Sonoran Desert Lawn said:


> DFW_Zoysia said:
> 
> 
> > Sonoran Desert Lawn said:
> ...


It's all good. Your point wasn't wrong. I just never pass the opportunity to speak AK language.


----------



## potatochip (May 28, 2020)

JerseyGreens said:


> Great read. I had a Swardman order in 2020 which was cancelled due to production issues and bought an Allett.
> 
> I agree with the Swardman founder in many ways - Allett isn't being innovative enough. Sure the Stirling looks fresh but they need to refresh their entire consumer line if they want to stick around.
> 
> The US reel mower brands should take note. The market is ripe for the taking if they bring innovative ideas to the table.
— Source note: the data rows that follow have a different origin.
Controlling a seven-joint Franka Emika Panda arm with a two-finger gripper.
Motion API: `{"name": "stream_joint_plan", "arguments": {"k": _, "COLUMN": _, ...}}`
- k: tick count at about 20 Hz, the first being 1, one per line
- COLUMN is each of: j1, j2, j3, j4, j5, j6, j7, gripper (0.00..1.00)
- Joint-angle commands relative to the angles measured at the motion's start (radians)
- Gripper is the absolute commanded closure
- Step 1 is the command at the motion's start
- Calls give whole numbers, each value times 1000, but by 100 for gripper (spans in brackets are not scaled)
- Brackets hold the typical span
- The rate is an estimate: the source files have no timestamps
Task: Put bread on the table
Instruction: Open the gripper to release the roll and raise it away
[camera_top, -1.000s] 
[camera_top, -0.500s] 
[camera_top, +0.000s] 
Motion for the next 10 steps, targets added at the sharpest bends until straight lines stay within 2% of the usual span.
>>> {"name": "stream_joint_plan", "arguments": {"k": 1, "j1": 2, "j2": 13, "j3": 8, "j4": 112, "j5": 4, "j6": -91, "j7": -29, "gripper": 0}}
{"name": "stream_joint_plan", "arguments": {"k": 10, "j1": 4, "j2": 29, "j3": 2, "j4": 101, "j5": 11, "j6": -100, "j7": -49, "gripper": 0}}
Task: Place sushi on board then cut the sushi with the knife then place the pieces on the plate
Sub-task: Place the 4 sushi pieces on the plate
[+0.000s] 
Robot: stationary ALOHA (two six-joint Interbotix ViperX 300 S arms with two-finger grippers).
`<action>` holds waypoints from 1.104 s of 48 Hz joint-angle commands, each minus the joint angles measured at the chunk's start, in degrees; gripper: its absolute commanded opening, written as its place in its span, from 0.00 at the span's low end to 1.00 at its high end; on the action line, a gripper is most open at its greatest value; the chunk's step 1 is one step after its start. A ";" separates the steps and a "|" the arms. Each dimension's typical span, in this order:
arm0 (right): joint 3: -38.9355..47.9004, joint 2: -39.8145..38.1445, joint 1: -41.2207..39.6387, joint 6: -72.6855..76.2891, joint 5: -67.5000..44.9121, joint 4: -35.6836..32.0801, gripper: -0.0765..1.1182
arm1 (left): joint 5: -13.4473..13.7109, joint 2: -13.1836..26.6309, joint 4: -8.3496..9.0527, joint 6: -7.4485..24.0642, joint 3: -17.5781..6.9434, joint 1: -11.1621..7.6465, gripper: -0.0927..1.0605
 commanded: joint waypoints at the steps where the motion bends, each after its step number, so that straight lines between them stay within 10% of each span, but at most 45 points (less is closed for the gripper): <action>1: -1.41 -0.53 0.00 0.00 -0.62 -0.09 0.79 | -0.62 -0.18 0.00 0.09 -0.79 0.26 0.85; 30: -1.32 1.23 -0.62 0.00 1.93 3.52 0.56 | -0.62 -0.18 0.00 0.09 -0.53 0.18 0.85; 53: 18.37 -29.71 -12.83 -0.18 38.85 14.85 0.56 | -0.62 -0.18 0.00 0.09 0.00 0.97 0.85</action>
I sort of disagree a little. If you look, what has Swardman 'innovated' that Allett didn't already have? A cartridge system? That was pioneered by Atco/Allett. Swardman basically took the Allett mowers and made them worse. That is like the opposite of innovation. What am I missing here? Just because they aren't introducing a new product every 9 months? Some things have been honed over years and years and don't need constant, massive overhauls.


----------



## Katodude (Apr 22, 2021)

It is an interesting read, with a little bit of acrimony which I guess is expected from an ousted CEO. A little bit more mea culpa would have been nice to see since he thinks the Swardman is the cats meow. Although I have no experience their reputation at least around here is not very good.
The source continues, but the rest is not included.